What the task requires:
Each line of the data below that holds the word "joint" is to be reported in full.

Data segment:
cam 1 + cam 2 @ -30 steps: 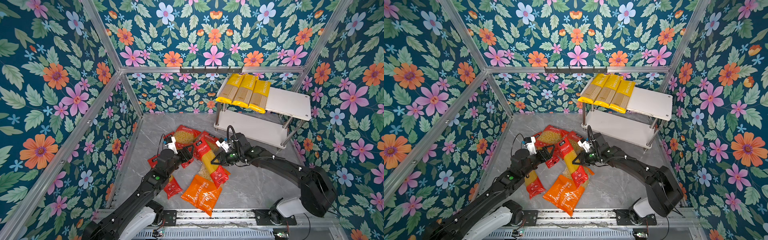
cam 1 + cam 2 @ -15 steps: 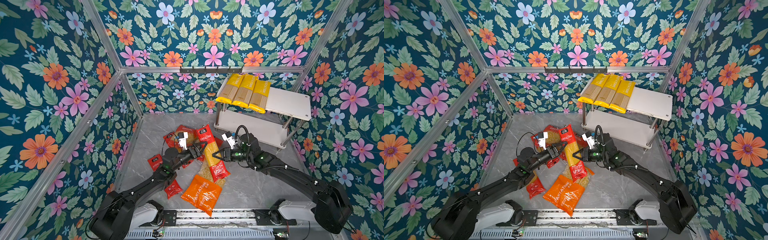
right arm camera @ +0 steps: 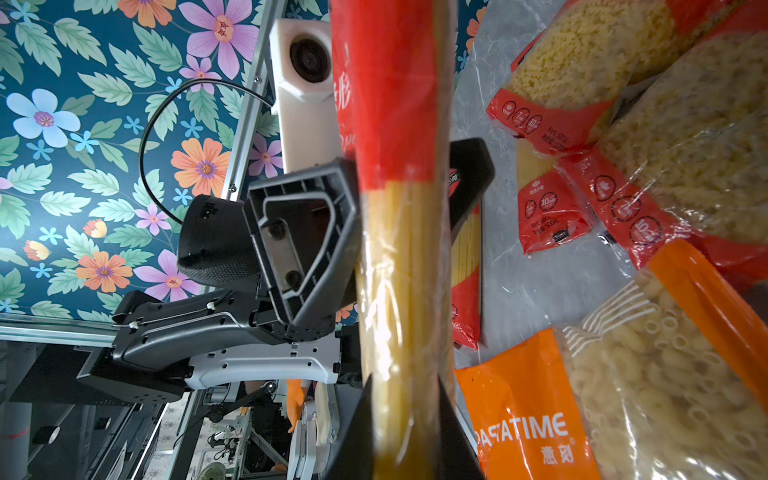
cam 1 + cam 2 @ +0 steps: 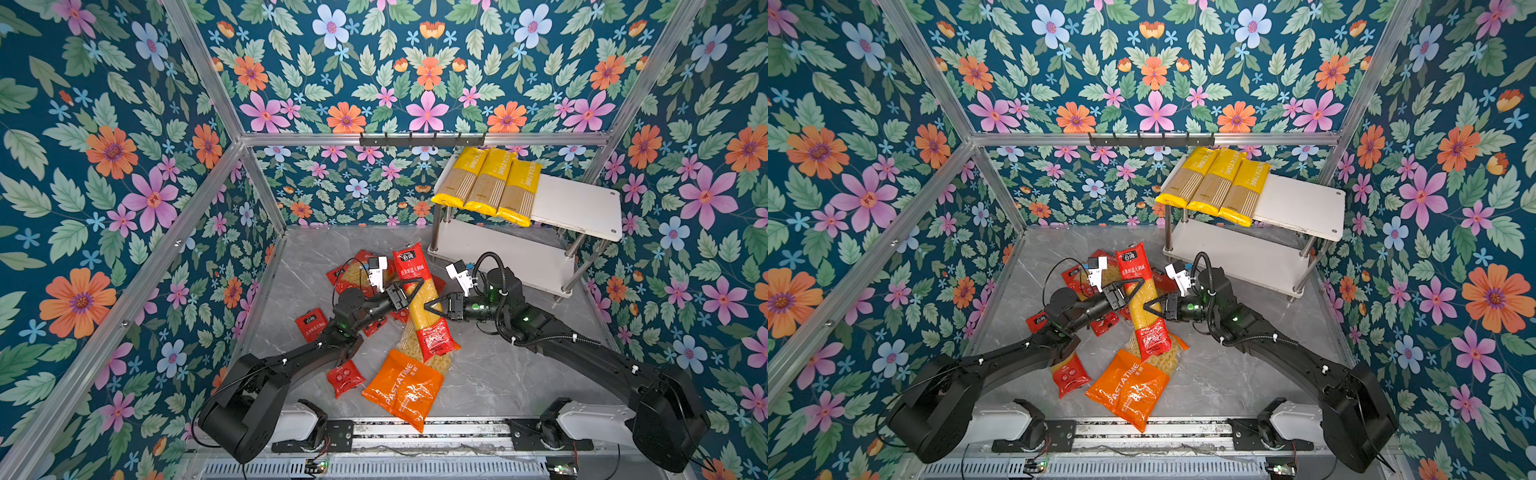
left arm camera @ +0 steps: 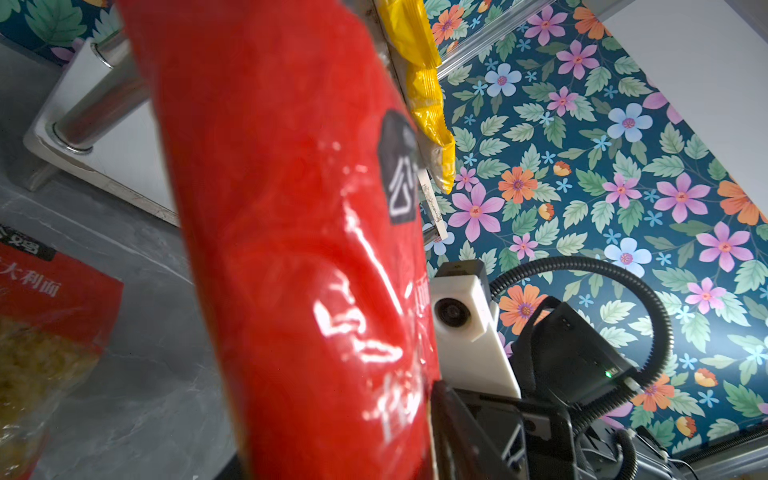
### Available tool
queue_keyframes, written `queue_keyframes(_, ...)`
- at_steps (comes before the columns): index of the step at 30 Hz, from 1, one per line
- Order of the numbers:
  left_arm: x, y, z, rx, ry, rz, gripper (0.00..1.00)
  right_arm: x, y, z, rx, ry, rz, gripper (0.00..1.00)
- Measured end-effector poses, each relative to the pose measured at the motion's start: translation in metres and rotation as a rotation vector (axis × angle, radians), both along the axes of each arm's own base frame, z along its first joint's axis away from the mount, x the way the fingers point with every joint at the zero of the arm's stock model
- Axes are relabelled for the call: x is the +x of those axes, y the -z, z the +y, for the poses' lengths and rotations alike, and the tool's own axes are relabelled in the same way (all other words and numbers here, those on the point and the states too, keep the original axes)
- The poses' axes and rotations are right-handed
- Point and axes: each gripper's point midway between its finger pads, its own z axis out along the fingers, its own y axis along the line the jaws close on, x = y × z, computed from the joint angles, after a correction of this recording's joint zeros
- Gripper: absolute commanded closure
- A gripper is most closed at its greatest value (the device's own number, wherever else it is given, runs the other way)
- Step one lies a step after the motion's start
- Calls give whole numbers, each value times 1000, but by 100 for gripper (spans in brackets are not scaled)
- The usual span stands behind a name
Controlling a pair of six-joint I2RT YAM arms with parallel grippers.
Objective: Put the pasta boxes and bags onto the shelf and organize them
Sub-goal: 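Lift the red spaghetti bag upright with both grippers holding it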
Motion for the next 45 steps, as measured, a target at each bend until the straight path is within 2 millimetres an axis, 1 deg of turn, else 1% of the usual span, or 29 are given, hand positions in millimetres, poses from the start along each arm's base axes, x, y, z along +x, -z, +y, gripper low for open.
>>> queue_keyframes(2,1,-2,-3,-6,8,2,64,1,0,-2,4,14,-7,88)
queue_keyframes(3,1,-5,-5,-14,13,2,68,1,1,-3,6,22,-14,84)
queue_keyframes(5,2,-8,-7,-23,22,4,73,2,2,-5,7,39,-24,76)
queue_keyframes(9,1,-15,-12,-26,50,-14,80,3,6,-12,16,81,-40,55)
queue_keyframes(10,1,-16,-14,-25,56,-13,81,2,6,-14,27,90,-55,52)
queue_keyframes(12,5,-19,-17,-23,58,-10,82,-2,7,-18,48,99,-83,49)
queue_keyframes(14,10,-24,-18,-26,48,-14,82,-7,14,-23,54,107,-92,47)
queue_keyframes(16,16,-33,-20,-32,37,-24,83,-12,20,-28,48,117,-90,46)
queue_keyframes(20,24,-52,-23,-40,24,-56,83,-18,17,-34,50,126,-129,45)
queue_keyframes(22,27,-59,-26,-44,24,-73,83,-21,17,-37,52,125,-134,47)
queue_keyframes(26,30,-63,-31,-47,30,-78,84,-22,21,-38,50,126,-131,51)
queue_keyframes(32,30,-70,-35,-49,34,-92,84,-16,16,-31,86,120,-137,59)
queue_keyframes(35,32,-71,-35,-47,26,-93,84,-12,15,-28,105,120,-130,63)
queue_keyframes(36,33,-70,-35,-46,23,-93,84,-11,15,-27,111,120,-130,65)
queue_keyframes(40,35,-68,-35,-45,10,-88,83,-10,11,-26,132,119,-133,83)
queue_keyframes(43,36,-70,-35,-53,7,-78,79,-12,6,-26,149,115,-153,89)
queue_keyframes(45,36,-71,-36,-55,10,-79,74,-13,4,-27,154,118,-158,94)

Problem solution:
- Measured end-effector poses, each relative to the pose measured at the motion's start: translation in metres and rotation as a rotation vector (axis × angle, radians), both along the axes of each arm's own base frame, z along its first joint's axis away from the mount, x the way the fingers point with every joint at the zero of the arm's stock model
- Point and axes: each gripper's point midway between its finger pads, its own z axis out along the fingers, its own y axis along the line the jaws close on, x = y × z, computed from the joint angles, after a correction of this recording's joint zeros
Controlling a pair of six-joint I2RT YAM arms with parallel grippers.

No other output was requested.